Ying Zhang
About Ying Zhang
Ying Zhang is a Data Scientist at Two Sigma in New York, specializing in spatio-temporal data analysis, particularly in air pollution modeling in China. With a PhD in Statistics from Penn State University, Zhang's research focuses on Bayesian decision theory and its applications in environmental data.
Work at Two Sigma
Ying Zhang has been employed as a Data Scientist at Two Sigma since 2021. In this role, she focuses on spatio-temporal data analysis, specifically modeling air pollution in China. Her work aims to provide insights that contribute to pollution control efforts. Prior to her current position, she worked as a Quantitative Research Intern at Two Sigma for two months in 2020, where she gained experience in quantitative research methodologies.
Education and Expertise
Ying Zhang is currently pursuing a Doctor of Philosophy (PhD) in Statistics at Penn State University, a program she joined in 2017. Her research emphasizes quantifying uncertainties in Bayesian decision theory, with applications in model selection, interpretation, and rare event detection. She also has a background in Statistics from the University of California, Davis, where she studied from 2015 to 2016, and holds a Bachelor of Science (B.Sc.) in Statistics from Renmin University of China, completed in 2017.
Background
Before her role at Two Sigma, Ying Zhang worked as a Graduate Assistant at Penn State University from 2017 to 2021. During this time, she supported various academic and research initiatives while furthering her studies in Statistics.
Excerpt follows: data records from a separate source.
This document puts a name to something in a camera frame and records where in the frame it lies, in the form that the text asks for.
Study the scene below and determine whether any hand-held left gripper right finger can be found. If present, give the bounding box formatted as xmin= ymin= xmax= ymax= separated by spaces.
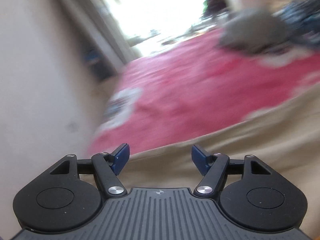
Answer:
xmin=190 ymin=144 xmax=272 ymax=198

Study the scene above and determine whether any plaid shirt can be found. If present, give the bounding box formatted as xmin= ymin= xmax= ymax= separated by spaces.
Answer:
xmin=274 ymin=0 xmax=320 ymax=51

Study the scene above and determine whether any grey garment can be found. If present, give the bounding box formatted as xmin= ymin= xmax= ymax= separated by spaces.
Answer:
xmin=218 ymin=8 xmax=291 ymax=55

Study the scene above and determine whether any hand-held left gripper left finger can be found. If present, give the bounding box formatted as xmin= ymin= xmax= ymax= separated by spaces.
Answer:
xmin=49 ymin=143 xmax=131 ymax=198

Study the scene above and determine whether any pink floral blanket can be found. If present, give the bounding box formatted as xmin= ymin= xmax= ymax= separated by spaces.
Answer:
xmin=87 ymin=27 xmax=320 ymax=156

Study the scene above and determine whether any beige garment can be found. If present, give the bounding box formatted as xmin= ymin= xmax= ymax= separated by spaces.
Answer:
xmin=117 ymin=89 xmax=320 ymax=196

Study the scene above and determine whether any grey curtain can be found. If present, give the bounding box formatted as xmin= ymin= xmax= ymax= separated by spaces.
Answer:
xmin=49 ymin=0 xmax=141 ymax=66

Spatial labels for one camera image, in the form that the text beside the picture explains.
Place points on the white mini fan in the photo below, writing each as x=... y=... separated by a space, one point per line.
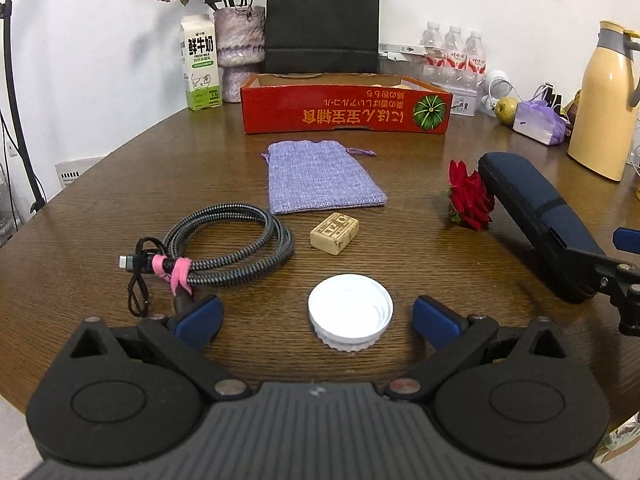
x=495 y=87

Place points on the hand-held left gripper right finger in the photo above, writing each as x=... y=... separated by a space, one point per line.
x=437 y=322

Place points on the purple mottled vase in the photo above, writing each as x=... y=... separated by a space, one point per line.
x=240 y=40

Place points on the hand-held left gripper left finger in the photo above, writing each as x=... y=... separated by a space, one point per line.
x=200 y=322

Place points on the yellow thermos jug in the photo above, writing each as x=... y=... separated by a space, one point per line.
x=605 y=100

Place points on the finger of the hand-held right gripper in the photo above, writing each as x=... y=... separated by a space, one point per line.
x=627 y=290
x=629 y=238

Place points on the red artificial rose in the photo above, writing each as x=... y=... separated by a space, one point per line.
x=470 y=197

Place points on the small black device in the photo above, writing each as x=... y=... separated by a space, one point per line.
x=554 y=96

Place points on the tan carved wooden block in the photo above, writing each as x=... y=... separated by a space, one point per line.
x=335 y=234

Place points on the black paper bag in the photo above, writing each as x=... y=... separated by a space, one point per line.
x=322 y=15

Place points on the printed metal tin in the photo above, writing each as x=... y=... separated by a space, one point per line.
x=462 y=102

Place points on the red cardboard box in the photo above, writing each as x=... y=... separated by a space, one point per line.
x=345 y=110

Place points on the white jar lid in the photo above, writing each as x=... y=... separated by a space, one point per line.
x=350 y=310

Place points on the clear container white lid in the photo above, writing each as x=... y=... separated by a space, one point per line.
x=400 y=50

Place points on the black studio light stand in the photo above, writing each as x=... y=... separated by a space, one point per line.
x=37 y=202

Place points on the navy zip case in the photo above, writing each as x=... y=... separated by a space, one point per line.
x=530 y=200

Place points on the yellow green pear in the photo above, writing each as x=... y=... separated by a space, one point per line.
x=507 y=110

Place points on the purple tissue pack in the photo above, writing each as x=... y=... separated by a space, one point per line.
x=540 y=122

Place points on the clear water bottle red label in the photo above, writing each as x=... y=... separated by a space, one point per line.
x=476 y=57
x=433 y=50
x=455 y=52

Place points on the white green milk carton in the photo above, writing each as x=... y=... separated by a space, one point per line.
x=201 y=65

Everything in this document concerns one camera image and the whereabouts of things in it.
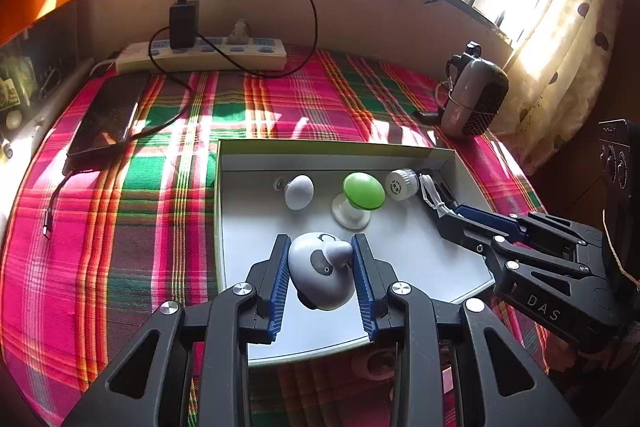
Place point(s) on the small white round jar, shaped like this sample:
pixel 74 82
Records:
pixel 400 184

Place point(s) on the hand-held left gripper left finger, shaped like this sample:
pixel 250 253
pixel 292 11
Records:
pixel 277 292

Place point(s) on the cream power strip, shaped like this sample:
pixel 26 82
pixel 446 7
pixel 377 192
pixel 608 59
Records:
pixel 260 57

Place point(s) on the grey panda toy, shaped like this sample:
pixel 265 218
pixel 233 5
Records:
pixel 312 252

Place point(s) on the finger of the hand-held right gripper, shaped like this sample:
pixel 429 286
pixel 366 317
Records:
pixel 465 232
pixel 485 219

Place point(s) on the white egg-shaped object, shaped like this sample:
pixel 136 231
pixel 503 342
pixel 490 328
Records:
pixel 299 192

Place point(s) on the green cardboard box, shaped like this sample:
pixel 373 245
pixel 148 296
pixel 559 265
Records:
pixel 400 257

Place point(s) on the small white ball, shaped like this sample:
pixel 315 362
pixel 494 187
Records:
pixel 13 120

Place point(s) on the small black stick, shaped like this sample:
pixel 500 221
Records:
pixel 427 117

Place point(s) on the black phone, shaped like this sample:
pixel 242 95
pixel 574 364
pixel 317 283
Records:
pixel 100 122

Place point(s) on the dotted cream curtain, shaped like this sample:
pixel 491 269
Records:
pixel 565 72

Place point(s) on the black device with clear cap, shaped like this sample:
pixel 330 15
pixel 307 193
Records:
pixel 445 189

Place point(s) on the pink green plaid blanket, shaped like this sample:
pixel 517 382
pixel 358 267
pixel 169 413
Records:
pixel 125 257

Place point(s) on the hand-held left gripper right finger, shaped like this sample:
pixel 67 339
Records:
pixel 364 292

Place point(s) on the green printed card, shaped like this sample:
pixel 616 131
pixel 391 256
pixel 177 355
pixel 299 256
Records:
pixel 7 92

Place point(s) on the black charger adapter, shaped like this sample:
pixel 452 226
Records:
pixel 184 24

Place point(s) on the green mushroom-shaped massager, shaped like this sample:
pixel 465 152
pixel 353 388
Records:
pixel 362 189

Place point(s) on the grey device with black grille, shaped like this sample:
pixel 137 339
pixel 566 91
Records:
pixel 480 102

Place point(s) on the white plug adapter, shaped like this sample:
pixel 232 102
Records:
pixel 239 34

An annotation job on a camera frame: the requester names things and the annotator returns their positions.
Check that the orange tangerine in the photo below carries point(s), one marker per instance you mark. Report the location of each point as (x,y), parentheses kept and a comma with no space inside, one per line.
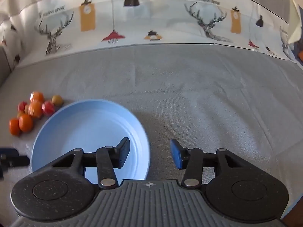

Her academic journey has provided her with a solid foundation in statistical methodologies and their applications in environmental data.
Research Interests
Ying Zhang's research interests lie in Bayesian inference, particularly its practical applications in environmental data. She focuses on modeling air pollution and aims to provide actionable insights for pollution control. Her work in quantifying uncertainties in Bayesian decision theory contributes to the fields of model selection and rare event detection.